*** Opening of GIVEN INFORMATION ***

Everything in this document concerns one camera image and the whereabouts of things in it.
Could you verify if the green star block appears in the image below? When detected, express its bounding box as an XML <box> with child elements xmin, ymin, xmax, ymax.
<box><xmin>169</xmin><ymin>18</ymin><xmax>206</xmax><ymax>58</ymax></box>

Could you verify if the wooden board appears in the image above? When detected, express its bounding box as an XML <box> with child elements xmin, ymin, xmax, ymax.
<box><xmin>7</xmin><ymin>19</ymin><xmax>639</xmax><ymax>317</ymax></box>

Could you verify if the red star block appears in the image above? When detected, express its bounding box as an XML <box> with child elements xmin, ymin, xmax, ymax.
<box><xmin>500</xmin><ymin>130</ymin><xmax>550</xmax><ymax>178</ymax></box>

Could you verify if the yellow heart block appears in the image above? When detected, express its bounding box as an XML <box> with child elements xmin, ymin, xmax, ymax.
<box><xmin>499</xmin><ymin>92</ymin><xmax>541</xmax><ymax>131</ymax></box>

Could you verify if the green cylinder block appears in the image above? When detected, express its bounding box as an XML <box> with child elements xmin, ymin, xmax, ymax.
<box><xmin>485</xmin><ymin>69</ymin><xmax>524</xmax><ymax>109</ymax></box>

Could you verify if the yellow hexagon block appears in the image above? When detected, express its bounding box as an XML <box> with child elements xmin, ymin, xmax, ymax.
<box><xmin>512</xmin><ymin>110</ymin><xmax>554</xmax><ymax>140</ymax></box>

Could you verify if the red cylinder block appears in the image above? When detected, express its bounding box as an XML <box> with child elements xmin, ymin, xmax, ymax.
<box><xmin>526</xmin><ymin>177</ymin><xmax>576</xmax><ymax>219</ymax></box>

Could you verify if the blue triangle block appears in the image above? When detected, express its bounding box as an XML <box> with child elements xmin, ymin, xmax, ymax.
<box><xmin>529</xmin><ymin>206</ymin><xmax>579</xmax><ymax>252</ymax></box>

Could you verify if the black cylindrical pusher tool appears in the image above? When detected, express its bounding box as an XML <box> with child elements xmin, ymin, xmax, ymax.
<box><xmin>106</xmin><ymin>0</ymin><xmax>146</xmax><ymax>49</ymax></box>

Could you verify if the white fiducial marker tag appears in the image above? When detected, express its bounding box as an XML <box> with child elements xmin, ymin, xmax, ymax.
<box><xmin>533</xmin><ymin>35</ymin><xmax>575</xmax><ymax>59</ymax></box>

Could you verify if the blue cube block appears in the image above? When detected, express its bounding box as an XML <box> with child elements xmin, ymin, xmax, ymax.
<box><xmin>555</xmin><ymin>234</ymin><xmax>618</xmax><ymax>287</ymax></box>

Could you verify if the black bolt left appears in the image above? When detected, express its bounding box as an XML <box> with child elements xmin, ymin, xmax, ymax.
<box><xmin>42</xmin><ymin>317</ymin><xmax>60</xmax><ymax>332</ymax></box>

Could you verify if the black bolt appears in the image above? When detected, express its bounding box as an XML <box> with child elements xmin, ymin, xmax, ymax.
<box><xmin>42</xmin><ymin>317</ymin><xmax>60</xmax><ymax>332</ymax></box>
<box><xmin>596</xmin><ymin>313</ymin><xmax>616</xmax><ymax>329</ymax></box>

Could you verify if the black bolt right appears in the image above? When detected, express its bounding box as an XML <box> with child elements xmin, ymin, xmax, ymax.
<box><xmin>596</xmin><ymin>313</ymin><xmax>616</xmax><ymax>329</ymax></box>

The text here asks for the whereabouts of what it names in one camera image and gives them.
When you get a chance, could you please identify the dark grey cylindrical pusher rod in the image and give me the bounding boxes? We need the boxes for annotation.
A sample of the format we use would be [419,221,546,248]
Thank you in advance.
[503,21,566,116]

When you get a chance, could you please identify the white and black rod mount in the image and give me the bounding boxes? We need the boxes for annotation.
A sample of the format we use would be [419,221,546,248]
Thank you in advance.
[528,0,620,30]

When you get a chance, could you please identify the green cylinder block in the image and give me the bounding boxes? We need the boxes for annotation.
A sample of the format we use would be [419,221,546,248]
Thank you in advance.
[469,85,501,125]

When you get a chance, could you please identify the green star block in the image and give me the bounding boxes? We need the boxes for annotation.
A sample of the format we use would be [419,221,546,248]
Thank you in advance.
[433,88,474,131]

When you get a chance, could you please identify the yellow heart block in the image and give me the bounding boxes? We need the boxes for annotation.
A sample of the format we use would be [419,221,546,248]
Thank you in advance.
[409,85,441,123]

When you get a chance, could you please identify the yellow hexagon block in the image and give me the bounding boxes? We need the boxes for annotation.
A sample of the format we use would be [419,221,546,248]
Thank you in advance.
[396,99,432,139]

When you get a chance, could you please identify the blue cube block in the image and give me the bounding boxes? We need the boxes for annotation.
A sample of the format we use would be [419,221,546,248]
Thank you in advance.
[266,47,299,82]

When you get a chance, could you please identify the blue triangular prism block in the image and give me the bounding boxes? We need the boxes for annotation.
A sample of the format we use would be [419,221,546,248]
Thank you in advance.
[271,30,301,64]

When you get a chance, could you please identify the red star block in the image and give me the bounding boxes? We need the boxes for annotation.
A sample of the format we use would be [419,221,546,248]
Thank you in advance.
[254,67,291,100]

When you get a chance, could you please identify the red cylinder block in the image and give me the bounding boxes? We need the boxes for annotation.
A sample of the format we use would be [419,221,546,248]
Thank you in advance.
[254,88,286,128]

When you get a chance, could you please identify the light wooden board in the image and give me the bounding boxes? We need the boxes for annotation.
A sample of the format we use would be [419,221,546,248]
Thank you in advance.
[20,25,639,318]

*** Close of GIVEN INFORMATION ***

● **TASK PROMPT**
Using the material above, return every line that holds the string "pusher".

● **EXPECTED ANSWER**
Could you verify if the black cylindrical pusher tool appears in the image above? When detected, express its bounding box as an XML <box> with child elements xmin, ymin, xmax, ymax.
When you get a chance, could you please identify the dark grey cylindrical pusher rod in the image and give me the bounding boxes? We need the boxes for annotation.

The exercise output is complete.